### WHAT YOU NEED TO DO:
Your task is to give the data again, exactly, with every line intact.
------ DATA EXCERPT ------
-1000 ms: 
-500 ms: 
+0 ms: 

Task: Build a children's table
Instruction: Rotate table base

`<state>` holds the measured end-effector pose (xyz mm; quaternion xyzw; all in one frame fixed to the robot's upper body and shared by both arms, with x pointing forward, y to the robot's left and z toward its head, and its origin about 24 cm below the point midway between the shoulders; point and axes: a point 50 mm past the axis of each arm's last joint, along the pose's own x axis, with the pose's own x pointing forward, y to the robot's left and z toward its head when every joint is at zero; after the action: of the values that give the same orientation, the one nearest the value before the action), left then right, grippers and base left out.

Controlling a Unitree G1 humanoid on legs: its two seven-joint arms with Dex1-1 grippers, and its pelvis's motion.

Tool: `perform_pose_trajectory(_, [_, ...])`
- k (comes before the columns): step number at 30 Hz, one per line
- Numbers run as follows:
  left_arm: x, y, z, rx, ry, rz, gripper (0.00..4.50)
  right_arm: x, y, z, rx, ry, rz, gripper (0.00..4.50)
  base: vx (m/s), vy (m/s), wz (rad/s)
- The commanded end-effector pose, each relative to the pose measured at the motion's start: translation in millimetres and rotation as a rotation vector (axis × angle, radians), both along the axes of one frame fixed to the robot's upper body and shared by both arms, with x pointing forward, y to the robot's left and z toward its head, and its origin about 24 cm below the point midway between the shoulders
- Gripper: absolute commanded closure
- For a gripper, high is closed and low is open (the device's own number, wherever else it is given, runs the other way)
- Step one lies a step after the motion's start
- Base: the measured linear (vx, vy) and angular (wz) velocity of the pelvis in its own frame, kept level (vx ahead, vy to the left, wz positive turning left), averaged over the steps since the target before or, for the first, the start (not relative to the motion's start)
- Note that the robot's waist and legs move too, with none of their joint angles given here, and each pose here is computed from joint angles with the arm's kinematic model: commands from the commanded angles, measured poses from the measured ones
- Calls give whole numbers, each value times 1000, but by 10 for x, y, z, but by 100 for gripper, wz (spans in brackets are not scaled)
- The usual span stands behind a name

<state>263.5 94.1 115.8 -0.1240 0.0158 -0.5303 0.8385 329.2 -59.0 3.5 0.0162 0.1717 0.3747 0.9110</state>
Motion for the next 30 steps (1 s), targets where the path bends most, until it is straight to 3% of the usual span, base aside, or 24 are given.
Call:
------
### REPLY:
-1000 ms: 
-500 ms: 
+0 ms: 

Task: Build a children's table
Instruction: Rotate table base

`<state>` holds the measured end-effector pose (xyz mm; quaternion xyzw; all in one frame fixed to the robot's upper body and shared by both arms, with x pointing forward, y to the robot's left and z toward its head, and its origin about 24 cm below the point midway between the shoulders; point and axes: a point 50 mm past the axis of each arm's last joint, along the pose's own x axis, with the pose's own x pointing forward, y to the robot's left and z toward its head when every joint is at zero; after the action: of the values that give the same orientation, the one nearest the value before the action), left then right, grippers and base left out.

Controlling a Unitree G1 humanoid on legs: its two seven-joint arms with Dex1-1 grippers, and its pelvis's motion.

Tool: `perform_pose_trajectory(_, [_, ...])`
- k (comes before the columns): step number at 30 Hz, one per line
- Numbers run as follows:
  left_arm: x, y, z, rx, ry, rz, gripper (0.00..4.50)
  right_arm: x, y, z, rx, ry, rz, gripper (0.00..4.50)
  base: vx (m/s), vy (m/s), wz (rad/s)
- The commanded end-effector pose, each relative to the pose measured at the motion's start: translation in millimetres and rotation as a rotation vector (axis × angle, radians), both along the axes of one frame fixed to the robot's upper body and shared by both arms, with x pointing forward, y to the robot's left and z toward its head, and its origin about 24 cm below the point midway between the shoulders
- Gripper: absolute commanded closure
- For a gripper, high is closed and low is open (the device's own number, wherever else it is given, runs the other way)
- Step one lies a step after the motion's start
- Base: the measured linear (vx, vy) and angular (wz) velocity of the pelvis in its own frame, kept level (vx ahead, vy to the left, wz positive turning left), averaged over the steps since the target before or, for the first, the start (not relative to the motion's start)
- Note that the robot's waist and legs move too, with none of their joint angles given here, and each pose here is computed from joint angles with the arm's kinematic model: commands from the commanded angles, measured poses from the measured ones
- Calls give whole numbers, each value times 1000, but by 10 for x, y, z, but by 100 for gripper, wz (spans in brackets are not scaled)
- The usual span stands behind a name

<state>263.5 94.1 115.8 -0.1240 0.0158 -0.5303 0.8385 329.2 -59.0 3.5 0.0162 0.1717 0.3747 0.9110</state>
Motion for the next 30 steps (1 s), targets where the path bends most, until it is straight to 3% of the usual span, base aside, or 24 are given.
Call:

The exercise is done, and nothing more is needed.